Делаю полшага вперед, и Алина испуганно моргает.
— Послушай меня, девочка, — холодно выговариваю и в глаза ее бесстыжие пристально смотрю. — Ты всего лишь молодая пустышка. Ты ничего из себя не представляешь и нормальному мужику ничего дать не сможешь. Твой удел — скакать из койки в койку в поисках варианта побогаче. Но вот только я тебя огорчу, — хватаю Алину за локоть, потому что та явно намерена сбежать. — Твоя молодость не вечна! Однажды ты станешь не интересна мужикам. И вот тогда ты пожалеешь, что не взялась за ум раньше.
Лебедева недовольно искривляет милое личико и отшатывается от меня.
— Дура! — шипит сквозь зубы.
А я только руками развожу:
— Ты сама выбрала такую жизнь.
— Отвали от меня! Сама ты пустышка! И это ты никому не интересна! Старуха! — кричит обижено.

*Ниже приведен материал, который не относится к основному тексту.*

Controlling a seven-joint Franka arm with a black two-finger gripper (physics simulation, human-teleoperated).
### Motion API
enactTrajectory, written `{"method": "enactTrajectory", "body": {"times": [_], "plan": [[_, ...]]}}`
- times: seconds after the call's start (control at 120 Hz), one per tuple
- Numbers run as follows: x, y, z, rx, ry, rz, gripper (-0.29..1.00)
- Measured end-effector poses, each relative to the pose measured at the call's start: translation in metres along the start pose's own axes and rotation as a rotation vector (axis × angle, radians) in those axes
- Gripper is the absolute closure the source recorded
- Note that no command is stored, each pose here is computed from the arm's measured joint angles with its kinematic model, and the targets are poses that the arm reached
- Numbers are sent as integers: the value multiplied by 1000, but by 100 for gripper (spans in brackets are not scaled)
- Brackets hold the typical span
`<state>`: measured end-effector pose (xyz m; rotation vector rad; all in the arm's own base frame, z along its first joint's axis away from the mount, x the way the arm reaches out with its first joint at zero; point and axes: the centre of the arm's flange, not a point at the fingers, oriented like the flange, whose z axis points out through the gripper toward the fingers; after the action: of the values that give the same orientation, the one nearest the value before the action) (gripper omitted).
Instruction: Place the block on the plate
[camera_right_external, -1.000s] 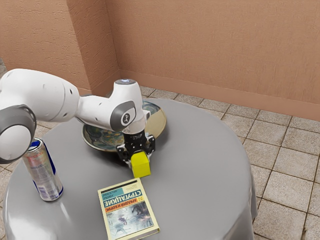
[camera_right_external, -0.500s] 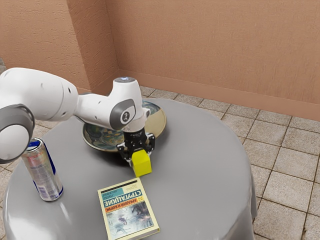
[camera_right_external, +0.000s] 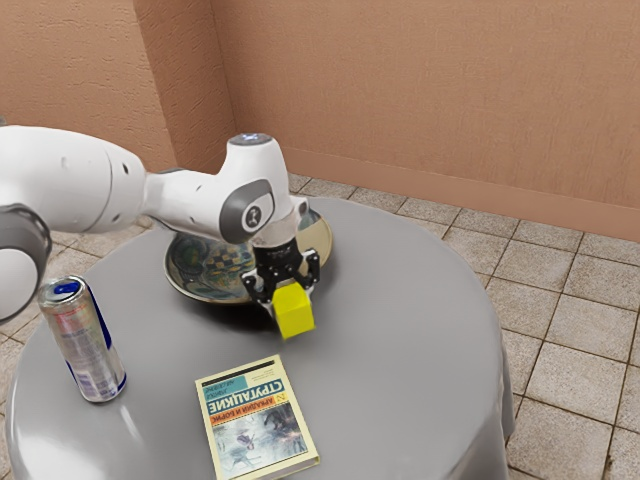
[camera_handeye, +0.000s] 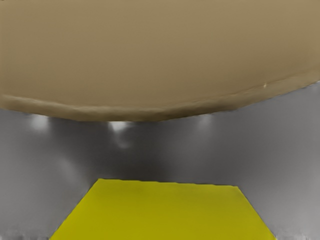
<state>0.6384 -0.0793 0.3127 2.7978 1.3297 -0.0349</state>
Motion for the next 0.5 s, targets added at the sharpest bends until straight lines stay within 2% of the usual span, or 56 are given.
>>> {"method": "enactTrajectory", "body": {"times": [0.5], "plan": [[-6,-2,-83,-102,35,-1,31]]}}
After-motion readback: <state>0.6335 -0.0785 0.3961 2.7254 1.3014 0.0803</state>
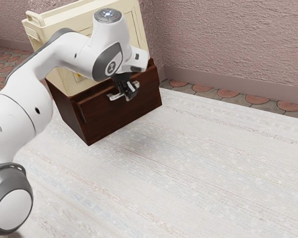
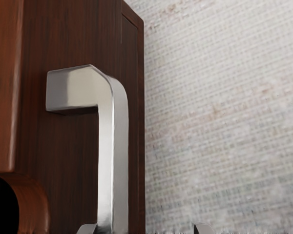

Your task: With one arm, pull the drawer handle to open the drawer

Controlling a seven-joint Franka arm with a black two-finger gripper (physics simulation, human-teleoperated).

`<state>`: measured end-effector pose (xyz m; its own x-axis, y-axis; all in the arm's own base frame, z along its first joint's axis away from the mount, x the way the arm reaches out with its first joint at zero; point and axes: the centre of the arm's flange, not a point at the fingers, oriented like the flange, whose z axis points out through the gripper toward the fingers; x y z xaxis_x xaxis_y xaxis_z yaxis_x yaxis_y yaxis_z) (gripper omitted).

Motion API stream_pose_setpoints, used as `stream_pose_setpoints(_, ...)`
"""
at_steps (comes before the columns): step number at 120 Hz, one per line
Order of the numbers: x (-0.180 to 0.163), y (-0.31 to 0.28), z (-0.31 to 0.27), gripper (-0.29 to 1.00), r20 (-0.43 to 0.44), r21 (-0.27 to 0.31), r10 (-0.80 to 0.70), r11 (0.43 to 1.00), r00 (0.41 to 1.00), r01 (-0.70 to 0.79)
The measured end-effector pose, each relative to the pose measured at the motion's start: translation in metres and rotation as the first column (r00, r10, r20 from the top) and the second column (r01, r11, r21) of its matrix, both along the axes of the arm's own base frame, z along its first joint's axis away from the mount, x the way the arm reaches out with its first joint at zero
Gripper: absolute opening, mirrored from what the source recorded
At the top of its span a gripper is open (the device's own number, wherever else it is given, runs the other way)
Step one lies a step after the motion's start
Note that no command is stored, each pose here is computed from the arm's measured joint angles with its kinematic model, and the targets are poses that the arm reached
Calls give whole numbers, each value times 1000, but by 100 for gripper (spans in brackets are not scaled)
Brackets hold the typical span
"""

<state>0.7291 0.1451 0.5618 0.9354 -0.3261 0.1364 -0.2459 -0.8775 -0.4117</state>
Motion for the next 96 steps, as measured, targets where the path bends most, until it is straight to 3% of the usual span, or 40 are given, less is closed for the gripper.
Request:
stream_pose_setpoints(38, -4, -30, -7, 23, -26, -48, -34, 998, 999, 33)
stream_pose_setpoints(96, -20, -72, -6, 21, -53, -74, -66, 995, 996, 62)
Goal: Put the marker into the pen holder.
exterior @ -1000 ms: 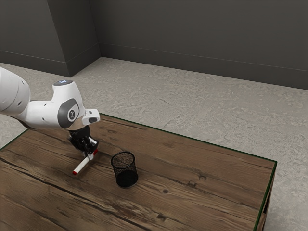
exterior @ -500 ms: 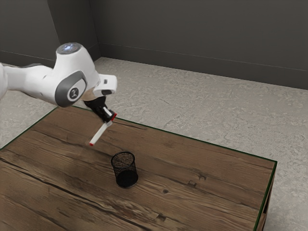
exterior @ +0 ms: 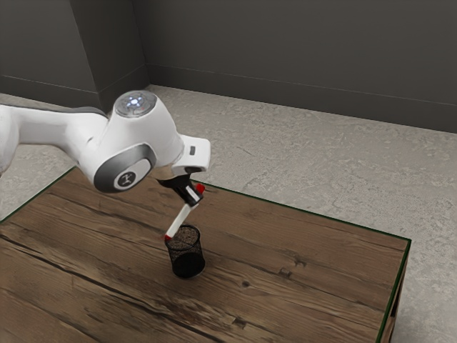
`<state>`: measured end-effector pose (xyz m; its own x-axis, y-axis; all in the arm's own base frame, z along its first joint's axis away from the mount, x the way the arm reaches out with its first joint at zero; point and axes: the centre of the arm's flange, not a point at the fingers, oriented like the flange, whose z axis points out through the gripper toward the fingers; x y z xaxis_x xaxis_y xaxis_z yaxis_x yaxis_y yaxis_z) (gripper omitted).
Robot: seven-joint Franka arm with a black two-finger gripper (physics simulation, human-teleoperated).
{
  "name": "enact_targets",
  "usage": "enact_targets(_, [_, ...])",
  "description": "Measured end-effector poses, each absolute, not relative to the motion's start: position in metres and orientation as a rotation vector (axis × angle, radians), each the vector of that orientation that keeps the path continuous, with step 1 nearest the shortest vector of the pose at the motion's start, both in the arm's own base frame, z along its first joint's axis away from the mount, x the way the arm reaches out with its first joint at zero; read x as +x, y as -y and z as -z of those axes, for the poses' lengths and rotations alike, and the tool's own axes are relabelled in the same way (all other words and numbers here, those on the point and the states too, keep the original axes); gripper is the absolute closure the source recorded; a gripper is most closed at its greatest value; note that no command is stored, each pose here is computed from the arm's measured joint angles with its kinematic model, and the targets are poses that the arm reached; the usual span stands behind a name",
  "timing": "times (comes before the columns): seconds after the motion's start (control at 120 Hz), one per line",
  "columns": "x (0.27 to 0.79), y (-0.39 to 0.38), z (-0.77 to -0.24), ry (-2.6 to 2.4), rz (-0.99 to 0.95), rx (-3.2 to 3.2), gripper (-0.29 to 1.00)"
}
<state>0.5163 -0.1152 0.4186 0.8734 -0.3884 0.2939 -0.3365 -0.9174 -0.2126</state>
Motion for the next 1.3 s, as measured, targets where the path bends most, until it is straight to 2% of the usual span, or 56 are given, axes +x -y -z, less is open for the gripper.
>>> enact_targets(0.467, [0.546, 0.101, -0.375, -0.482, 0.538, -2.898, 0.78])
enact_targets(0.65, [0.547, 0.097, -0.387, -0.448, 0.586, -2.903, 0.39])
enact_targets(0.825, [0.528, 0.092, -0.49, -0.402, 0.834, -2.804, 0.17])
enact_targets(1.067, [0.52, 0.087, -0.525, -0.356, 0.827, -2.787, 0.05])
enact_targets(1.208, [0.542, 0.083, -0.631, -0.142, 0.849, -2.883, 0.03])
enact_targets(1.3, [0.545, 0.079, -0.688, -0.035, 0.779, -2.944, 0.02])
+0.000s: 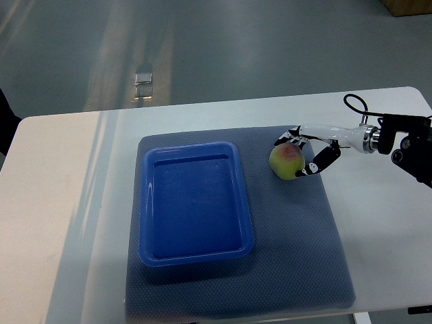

На шум из-за угла тут же показывается Грач с нахмуренными черными бровями и кровожадным взглядом.
— Надежда Михална, у вас все в порядке? — встает рядом со мной и на Алину смотрит с презрением.
— Все хорошо, Костя. Спасибо.
— Ты чо разоралась под вечер? — продолжает допрашивать рыжеволосую девчонку.
— У этой ненормальной спросите! Она мне гадостей наговорила! Дура!
— У тебя рабочий день закончился? — тихо произносит Грач, на что Лебедева растерянно кивает. — Вот и иди домой!
— Всего доброго! — морщит носик, разворачивается и быстрой походкой направляется к выходу.